Activity: The word "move" marks the lines you need; copy each of them from the data.

Supplied records:
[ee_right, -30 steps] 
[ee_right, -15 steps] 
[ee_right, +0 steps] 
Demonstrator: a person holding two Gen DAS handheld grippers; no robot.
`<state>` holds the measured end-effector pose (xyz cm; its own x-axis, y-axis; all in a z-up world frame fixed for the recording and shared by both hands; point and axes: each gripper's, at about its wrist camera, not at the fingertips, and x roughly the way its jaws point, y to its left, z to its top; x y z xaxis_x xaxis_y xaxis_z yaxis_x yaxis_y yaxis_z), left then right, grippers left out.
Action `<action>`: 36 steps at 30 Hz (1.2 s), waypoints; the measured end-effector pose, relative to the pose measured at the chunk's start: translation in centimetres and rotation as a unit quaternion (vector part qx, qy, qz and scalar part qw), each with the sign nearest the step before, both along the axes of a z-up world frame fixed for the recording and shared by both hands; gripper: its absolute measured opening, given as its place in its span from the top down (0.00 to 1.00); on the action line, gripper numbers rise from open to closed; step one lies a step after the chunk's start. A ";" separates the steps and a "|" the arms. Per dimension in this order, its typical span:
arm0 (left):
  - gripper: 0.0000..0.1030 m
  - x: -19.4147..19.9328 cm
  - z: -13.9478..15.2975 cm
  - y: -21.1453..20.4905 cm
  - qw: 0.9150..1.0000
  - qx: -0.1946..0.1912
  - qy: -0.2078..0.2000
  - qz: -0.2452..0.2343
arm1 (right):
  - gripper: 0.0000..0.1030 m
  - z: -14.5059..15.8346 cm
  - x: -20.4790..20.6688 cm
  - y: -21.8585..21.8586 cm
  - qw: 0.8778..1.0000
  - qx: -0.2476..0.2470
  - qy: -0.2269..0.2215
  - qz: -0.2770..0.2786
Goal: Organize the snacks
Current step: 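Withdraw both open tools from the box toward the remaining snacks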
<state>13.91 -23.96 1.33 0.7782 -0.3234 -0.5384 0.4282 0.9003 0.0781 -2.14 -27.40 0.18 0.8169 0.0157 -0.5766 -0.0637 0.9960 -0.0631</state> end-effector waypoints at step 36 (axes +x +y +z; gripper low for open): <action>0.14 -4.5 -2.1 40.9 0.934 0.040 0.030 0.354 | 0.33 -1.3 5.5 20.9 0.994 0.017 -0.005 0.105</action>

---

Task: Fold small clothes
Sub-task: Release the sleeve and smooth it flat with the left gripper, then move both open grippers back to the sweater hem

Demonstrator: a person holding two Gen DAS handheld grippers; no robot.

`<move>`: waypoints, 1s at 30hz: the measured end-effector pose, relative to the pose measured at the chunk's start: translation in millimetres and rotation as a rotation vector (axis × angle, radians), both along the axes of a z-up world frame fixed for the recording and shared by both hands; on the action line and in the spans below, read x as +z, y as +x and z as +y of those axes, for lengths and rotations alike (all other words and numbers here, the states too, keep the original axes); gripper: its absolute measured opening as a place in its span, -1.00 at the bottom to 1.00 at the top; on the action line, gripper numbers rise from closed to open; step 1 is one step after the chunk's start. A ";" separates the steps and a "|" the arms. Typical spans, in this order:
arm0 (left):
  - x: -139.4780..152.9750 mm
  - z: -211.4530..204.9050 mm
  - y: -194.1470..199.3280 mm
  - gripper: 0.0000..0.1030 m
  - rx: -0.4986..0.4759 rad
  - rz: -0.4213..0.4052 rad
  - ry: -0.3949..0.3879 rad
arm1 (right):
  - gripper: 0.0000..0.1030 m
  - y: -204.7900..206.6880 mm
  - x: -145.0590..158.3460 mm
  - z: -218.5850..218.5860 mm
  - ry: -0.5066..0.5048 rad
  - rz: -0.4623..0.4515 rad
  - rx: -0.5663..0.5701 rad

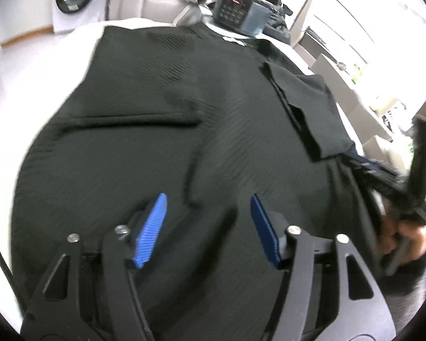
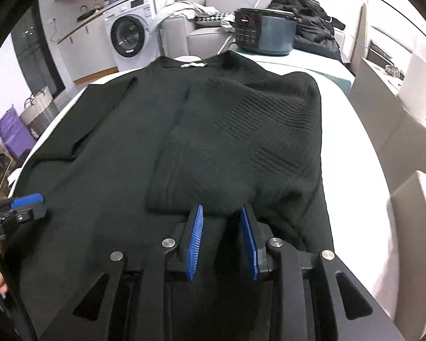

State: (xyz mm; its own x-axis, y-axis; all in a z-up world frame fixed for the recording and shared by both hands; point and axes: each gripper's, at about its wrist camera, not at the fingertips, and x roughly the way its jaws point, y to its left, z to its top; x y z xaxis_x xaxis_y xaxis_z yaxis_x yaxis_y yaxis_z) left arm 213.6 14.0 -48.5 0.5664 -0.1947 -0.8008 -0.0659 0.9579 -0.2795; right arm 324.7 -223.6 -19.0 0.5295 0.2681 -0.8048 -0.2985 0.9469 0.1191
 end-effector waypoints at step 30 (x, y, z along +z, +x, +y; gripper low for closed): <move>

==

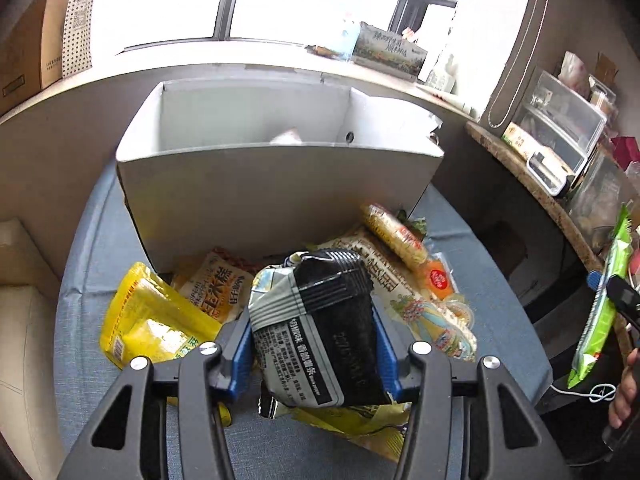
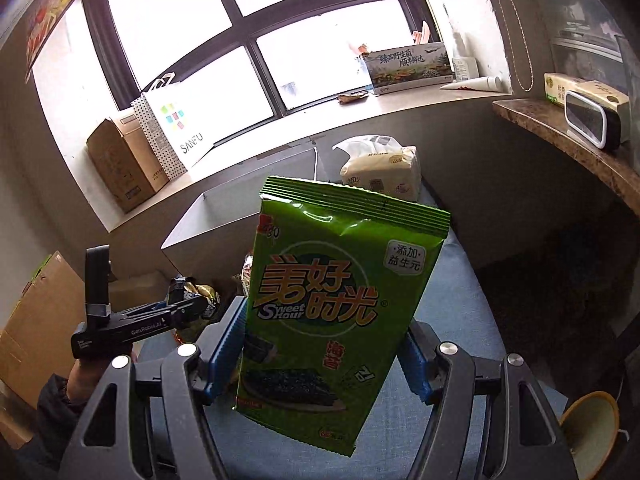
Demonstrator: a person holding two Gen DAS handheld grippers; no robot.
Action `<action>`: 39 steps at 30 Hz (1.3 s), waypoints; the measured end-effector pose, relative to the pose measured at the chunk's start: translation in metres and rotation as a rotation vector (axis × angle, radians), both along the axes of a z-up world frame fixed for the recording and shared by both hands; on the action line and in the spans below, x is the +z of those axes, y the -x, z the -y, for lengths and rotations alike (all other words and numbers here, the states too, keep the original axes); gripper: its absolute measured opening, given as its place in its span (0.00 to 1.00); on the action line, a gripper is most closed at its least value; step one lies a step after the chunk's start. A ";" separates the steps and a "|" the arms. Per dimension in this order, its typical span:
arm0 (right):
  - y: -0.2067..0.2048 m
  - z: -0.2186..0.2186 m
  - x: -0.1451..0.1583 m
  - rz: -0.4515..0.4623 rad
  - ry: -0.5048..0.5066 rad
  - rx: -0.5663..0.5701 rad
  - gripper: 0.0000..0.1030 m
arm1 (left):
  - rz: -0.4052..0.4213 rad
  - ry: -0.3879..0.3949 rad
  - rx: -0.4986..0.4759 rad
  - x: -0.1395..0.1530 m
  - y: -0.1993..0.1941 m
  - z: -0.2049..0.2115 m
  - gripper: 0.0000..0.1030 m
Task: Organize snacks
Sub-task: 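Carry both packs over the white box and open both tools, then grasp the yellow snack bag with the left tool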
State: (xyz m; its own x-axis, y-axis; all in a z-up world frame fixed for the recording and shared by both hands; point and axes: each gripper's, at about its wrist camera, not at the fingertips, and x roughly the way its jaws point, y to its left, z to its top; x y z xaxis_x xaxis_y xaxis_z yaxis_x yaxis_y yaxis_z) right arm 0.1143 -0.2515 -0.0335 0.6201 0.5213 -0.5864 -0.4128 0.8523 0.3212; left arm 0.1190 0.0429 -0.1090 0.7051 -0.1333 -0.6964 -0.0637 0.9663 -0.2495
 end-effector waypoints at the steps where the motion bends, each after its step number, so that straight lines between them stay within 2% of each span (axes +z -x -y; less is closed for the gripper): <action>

Solution to the exercise:
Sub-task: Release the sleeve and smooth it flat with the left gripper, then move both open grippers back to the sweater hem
`<move>`: waypoints, 1s at 30hz: the measured end-effector pose, relative to the pose measured at the chunk's start: translation in millimetres and rotation as a rotation vector (axis × angle, radians), both along the axes of a z-up world frame fixed for the recording and shared by both hands; on the action line and in the spans below, read x as +z, y as +x and z as +y of those axes, for lengths and rotations alike (all other words and numbers here, the states too, keep the original axes); gripper: its absolute measured opening as a place in its span, -1.00 at the bottom to 1.00 at the top; on the action line, gripper numbers rise from closed to open; step 1 is one step after the chunk's start. A ";" separates the steps and a "|" the arms. Typical spans, in this order:
 end-effector waypoints at step 30 (x, y, z along +z, +x, +y; gripper low for closed): <move>

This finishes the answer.